Required work:
Where does the word "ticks" appear in the entries below? Copy each line that holds it.

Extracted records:
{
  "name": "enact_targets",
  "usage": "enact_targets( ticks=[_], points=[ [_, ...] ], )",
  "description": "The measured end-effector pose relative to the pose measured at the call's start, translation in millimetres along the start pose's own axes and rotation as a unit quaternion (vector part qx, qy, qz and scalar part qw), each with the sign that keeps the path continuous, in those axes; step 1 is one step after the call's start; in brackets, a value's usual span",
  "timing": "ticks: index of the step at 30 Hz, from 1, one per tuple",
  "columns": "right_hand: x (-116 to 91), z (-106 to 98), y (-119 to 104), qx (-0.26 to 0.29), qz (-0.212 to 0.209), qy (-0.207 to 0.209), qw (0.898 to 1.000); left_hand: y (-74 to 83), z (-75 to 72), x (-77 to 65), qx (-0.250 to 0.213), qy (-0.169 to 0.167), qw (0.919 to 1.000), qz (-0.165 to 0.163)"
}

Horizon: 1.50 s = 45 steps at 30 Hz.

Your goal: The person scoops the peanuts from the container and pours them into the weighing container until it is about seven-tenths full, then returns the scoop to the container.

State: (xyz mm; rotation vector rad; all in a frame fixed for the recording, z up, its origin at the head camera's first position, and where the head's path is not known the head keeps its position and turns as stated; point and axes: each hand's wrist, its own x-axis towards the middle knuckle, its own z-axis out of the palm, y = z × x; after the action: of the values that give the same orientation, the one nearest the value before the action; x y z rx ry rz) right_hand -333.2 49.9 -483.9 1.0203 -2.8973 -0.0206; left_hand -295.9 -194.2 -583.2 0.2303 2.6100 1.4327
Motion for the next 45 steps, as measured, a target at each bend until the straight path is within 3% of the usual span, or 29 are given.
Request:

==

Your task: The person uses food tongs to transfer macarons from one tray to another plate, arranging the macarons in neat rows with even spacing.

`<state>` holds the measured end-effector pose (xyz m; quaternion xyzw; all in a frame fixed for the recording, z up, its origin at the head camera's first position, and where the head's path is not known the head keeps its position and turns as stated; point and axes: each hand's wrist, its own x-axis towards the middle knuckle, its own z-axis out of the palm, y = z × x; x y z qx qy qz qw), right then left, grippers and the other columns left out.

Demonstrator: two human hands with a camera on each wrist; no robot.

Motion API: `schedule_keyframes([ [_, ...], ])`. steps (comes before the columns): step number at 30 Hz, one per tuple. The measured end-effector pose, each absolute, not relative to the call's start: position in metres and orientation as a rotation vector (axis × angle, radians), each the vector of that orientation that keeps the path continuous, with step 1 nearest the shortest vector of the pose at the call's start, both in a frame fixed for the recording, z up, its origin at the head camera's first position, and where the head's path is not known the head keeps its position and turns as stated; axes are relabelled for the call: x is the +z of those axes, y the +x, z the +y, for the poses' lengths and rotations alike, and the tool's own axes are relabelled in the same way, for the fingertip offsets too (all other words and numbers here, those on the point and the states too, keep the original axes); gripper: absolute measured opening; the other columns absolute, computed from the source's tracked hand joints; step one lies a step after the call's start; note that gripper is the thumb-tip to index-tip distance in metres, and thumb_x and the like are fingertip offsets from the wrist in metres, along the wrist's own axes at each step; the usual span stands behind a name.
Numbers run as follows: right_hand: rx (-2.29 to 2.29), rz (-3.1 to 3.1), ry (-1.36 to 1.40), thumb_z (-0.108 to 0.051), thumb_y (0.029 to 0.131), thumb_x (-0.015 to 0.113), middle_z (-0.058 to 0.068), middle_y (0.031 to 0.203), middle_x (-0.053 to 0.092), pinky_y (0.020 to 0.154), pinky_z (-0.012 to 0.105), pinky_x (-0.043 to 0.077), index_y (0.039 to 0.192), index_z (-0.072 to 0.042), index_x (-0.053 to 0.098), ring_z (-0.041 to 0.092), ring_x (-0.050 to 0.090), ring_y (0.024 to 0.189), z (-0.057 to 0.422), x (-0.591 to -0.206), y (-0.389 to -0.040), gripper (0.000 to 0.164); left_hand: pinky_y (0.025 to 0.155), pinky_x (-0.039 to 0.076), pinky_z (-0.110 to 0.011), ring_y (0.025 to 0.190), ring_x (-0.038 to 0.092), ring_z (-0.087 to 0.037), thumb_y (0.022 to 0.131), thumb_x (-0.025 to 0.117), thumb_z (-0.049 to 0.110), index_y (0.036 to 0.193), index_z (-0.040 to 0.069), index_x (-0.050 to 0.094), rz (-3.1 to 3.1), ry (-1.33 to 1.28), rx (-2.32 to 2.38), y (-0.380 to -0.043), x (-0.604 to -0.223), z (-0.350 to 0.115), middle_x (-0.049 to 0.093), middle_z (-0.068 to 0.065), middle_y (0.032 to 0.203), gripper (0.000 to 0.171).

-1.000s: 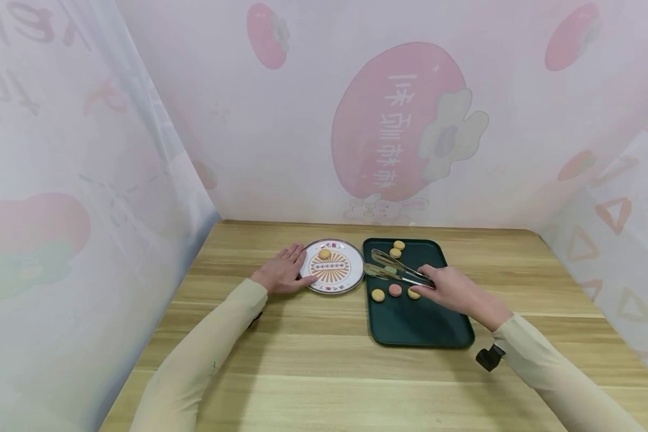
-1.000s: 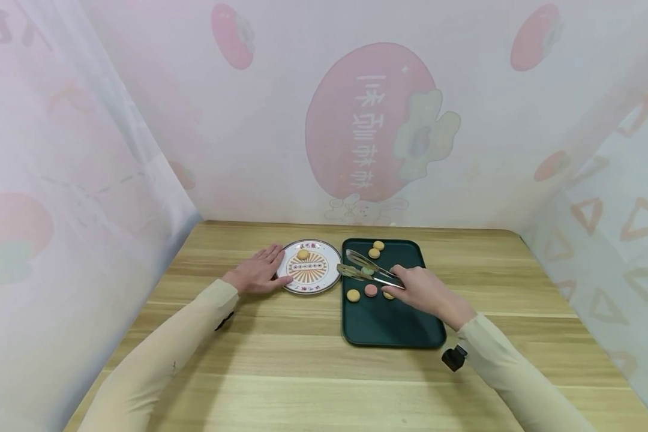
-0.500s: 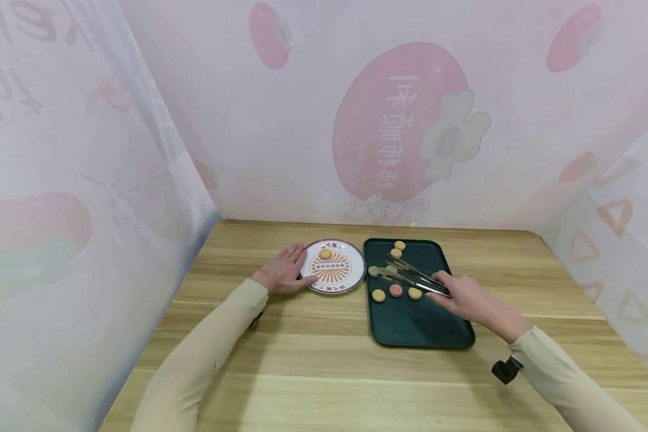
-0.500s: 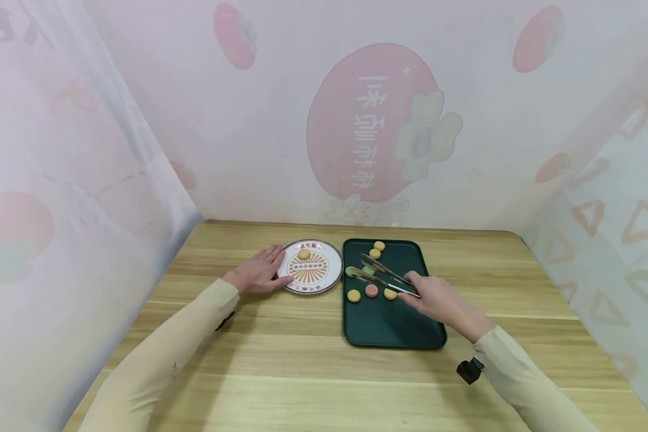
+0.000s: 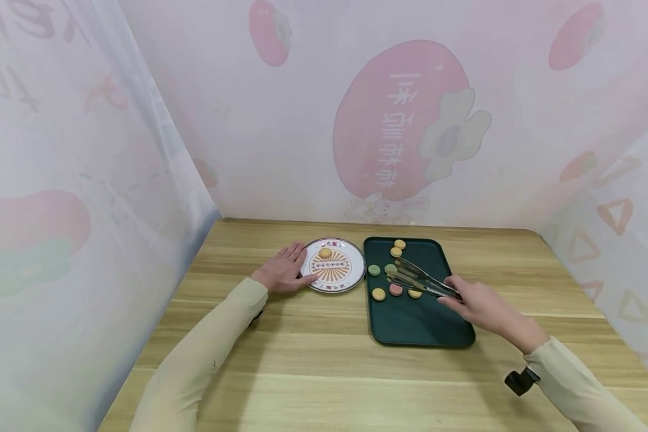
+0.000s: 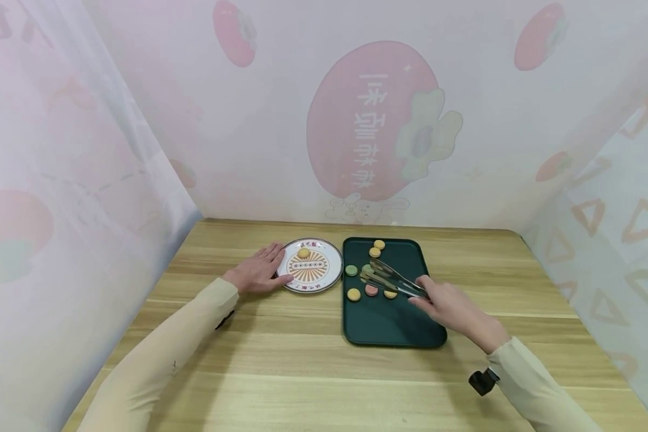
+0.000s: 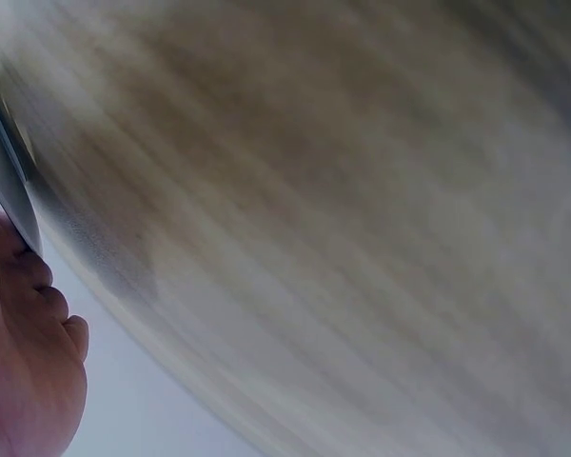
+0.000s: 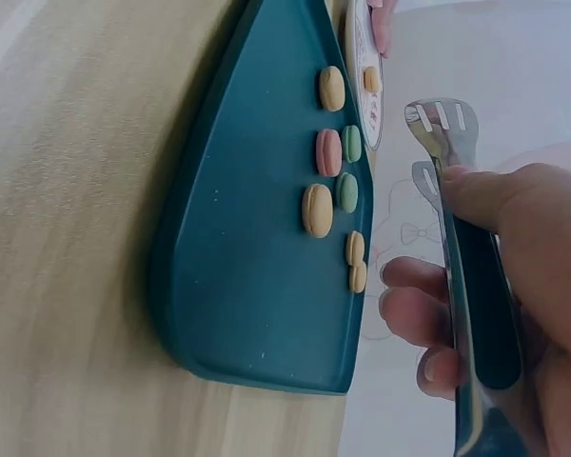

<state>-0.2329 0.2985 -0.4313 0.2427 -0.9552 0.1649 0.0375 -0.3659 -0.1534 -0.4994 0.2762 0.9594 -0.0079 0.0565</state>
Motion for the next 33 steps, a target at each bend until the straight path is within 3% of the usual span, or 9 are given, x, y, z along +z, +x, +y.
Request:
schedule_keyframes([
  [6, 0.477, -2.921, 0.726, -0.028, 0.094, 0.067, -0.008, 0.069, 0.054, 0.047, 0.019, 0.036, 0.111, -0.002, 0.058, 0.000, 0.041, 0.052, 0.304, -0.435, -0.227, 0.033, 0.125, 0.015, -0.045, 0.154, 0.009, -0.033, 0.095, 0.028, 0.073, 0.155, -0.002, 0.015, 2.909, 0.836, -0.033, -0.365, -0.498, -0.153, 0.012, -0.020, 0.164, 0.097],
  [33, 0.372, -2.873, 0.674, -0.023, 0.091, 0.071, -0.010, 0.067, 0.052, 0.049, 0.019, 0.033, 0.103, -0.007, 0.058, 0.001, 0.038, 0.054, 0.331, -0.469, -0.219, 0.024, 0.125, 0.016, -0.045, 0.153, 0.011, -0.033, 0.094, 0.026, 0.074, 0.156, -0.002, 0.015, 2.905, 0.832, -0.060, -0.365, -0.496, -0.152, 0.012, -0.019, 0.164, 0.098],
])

Worked solution:
  "usage": "enact_targets( ticks=[_], points=[ [_, ...] ], )",
  "timing": "ticks: index of the step at 30 Hz, from 1, one per tuple",

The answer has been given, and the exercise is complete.